For this reason, most of the surveillance systems currently use a multi-screen dividing device, which has an SD-class camera as an input terminal and an HD-class video display device as an output terminal. In such a case, The same phenomenon occurs in the multi-screen dividing device.

Referring again to FIG. 1, in the case of a multi-screen dividing device 50 having an SD-class camera and an HD-class video display device as input / output devices 10 and 20 as shown in the drawing, A rate distortion phenomenon occurs.

In detail, each image having an aspect ratio of 4: 3 input from four SD class cameras (10: 640 * 480) is displayed on an HD monitor (20: 1920 * 1080) having an aspect ratio of 16: (B), the images captured by the respective cameras are reproduced by 960 in the case of reproduction in full screen as shown in (b) due to the difference in aspect ratio between the input / output devices 10, * Will have a resolution of 540.

If the aspect ratio of the original image is calculated as 4: 2.25, the aspect ratio of the original image is significantly different from that of the original image of 4: 3.

In addition, as shown in (a), when the ratio is adjusted in order to prevent the distortion of the picture ratio, the entire screen can not be used, thereby deteriorating the picture quality and wasting the screen space.

Therefore, this aspect ratio distortion is a cause of the inability to precisely grasp an object or an object in the corresponding image due to the nature of the multi-screen division device, which is mainly used for monitoring purposes.

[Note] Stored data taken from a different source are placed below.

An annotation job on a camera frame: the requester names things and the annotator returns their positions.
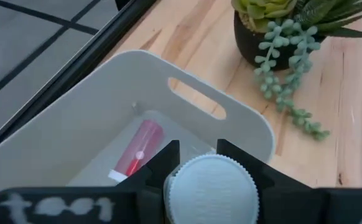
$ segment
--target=basket handle hole
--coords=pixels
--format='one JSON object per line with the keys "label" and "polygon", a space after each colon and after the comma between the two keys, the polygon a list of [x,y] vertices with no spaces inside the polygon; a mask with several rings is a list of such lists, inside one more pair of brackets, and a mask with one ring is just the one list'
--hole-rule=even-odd
{"label": "basket handle hole", "polygon": [[196,106],[214,118],[219,120],[226,118],[226,111],[224,107],[203,93],[188,86],[184,82],[181,82],[176,78],[169,78],[168,85],[173,93],[187,100],[190,104]]}

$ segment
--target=tiled floor
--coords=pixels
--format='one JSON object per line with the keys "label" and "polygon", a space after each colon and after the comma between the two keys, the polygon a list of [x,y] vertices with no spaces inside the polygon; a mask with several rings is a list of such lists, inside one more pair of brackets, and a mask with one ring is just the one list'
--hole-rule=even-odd
{"label": "tiled floor", "polygon": [[0,127],[117,12],[114,0],[0,0]]}

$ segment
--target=red tube
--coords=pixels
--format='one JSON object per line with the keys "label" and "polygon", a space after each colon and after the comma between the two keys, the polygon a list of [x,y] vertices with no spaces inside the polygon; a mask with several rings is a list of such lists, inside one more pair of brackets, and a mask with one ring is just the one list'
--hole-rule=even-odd
{"label": "red tube", "polygon": [[160,125],[152,120],[144,120],[109,177],[121,182],[133,175],[156,154],[163,137]]}

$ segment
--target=wooden surface
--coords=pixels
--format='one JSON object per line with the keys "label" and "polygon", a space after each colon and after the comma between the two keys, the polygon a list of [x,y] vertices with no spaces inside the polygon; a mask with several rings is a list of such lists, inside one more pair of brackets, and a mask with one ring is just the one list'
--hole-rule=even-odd
{"label": "wooden surface", "polygon": [[[352,27],[362,30],[362,20]],[[324,142],[296,129],[262,97],[253,67],[236,47],[230,1],[161,0],[106,60],[131,49],[160,55],[263,114],[276,134],[270,165],[277,170],[312,187],[362,187],[362,39],[327,38],[311,55],[314,67],[294,95],[299,108],[332,132]],[[224,115],[182,83],[171,85],[203,110]]]}

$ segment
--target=white bottle cap
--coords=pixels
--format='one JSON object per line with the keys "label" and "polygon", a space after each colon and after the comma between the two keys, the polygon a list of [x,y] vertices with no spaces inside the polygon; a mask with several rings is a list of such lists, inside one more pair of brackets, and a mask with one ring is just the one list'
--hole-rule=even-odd
{"label": "white bottle cap", "polygon": [[256,223],[259,199],[250,174],[236,161],[203,155],[188,161],[170,183],[174,224]]}

And the configured multi-screen dividing device can not avoid such aspect ratio distortion when the resolution is different between the input and output devices.

In other words, the current multi-screen division device is composed of 4 channels, 8 channels and 16 channels, and when the resolution between the input and output devices is the same, the screen ratio of original image of 4: 3 or 16: Channel, 8-channel, and 16-channel. However, when such a channel configuration is applied to a configuration having a different resolution between input and output devices, which are currently used, distortion occurs.

However, in order to correct this, it is necessary to minimize the aspect ratio distortion even when the resolution between the input and output devices is different by changing the number of currently used standardized channels. This is because the structure and design of the multi- A lot of development cost and time are required due to the change of the standard and the redesign of the display chip.

Therefore, it is possible to easily apply the present invention without changing the existing configuration and design while minimizing the aspect ratio distortion between the SD class camera and the HD class image display device in the current multi-screen division device in which the resolution between the input and output devices is used differently A multi-screen dividing apparatus and method are required.

An object of the present invention to overcome the above-mentioned problems is to provide an image display device and a method of controlling the same, And to provide a multi-screen dividing apparatus and method which minimize the occurrence of an aspect ratio distortion phenomenon.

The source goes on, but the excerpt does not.